Along with a few of my relatives, we planned a much anticipated three-day backpacking trip to the beautiful canyon.
To hike and stay at the campground requires getting permits and paying fees (as a fragile natural environment, the park authorities take precautions to limit the number of visitors per day).
We packed our supplies for the trip, mostly sleeping bags, food, and water (in the summer in Arizona, you don’t need a tent because it rarely rains and it’s not too cold – make sure to look at the forecast before you go).
We started the 16-kilometer hike to the official campground from a point known as Hualapai Hilltop.
The trail wound down into the canyon, following a rocky, bone-dry trail.
The beginning of the hike was not all that scenic, and it got outrageously hot as well.
Eventually, we arrived into the central part of the canyon, passed through the Supai village, and were well on our way to what we were all looking most forward to the waterfalls!
Havasupai is a term that translates to people of the blue and green (turquoise) waters.
As soon as I came around the bend and peered over the cliff for my first glimpse of Havasu Falls, I knew why.
Havasu Falls is a picturesque waterfall of magical blue-green water that hurls itself off the edge of the jagged red rocks into a sparkling pool of turquoise water below – and all this in the middle of a desert.
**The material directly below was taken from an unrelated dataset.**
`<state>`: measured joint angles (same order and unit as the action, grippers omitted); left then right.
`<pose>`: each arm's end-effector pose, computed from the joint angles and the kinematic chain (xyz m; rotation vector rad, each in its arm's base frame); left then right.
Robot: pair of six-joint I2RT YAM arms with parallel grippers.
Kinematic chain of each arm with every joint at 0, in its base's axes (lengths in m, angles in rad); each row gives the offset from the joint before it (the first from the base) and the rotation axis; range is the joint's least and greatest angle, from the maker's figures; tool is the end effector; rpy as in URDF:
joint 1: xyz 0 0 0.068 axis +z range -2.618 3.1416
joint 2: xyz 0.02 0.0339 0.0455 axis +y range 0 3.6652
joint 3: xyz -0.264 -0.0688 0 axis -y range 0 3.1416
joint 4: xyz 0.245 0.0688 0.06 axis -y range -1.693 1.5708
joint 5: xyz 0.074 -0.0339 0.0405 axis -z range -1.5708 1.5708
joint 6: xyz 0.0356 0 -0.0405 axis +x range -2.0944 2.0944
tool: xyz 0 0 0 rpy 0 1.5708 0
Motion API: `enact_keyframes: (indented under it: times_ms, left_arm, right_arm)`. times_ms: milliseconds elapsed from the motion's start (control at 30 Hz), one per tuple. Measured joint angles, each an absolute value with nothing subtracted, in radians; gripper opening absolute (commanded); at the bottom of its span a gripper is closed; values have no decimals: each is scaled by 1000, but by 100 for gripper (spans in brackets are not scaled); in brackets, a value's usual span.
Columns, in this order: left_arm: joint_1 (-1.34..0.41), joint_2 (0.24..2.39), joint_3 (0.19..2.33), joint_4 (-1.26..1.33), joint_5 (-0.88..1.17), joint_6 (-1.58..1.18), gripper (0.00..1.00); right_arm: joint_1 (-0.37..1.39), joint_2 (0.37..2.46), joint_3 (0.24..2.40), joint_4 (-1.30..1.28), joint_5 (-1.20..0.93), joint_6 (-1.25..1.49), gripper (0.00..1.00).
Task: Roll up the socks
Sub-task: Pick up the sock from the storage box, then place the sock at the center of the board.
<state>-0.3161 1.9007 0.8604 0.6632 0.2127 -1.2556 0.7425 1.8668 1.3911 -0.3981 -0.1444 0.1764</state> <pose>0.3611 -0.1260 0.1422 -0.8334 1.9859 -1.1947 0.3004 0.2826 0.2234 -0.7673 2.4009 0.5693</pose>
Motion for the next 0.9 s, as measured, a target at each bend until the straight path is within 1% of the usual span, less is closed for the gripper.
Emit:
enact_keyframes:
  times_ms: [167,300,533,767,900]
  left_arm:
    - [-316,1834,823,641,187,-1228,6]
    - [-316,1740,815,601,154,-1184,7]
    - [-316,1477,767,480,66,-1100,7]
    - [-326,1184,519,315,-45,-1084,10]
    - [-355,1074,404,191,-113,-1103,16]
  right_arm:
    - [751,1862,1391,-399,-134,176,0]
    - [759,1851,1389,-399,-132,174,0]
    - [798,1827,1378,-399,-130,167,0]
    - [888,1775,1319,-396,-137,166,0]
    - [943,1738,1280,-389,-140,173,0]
It’s a spectacular view.
While trekking in Sumatra was jungle beautiful, the Havasupai trail with its desert conditions was equally incredible.
What was even more amazing than the first view was dumping our heavy packs at the campsite and running to take a dip in the cool water.
We hiked around, swam in multiple locations, and visited several other waterfalls along the same creek for three days.
Mooney Falls, just a short hike from the campsite, is the highest waterfall in the area, at over 190 feet.
It was a steep, slightly gnarly climb down ladders and rock footholds to get to the bottom of the falls, but the view and the water below were worth it.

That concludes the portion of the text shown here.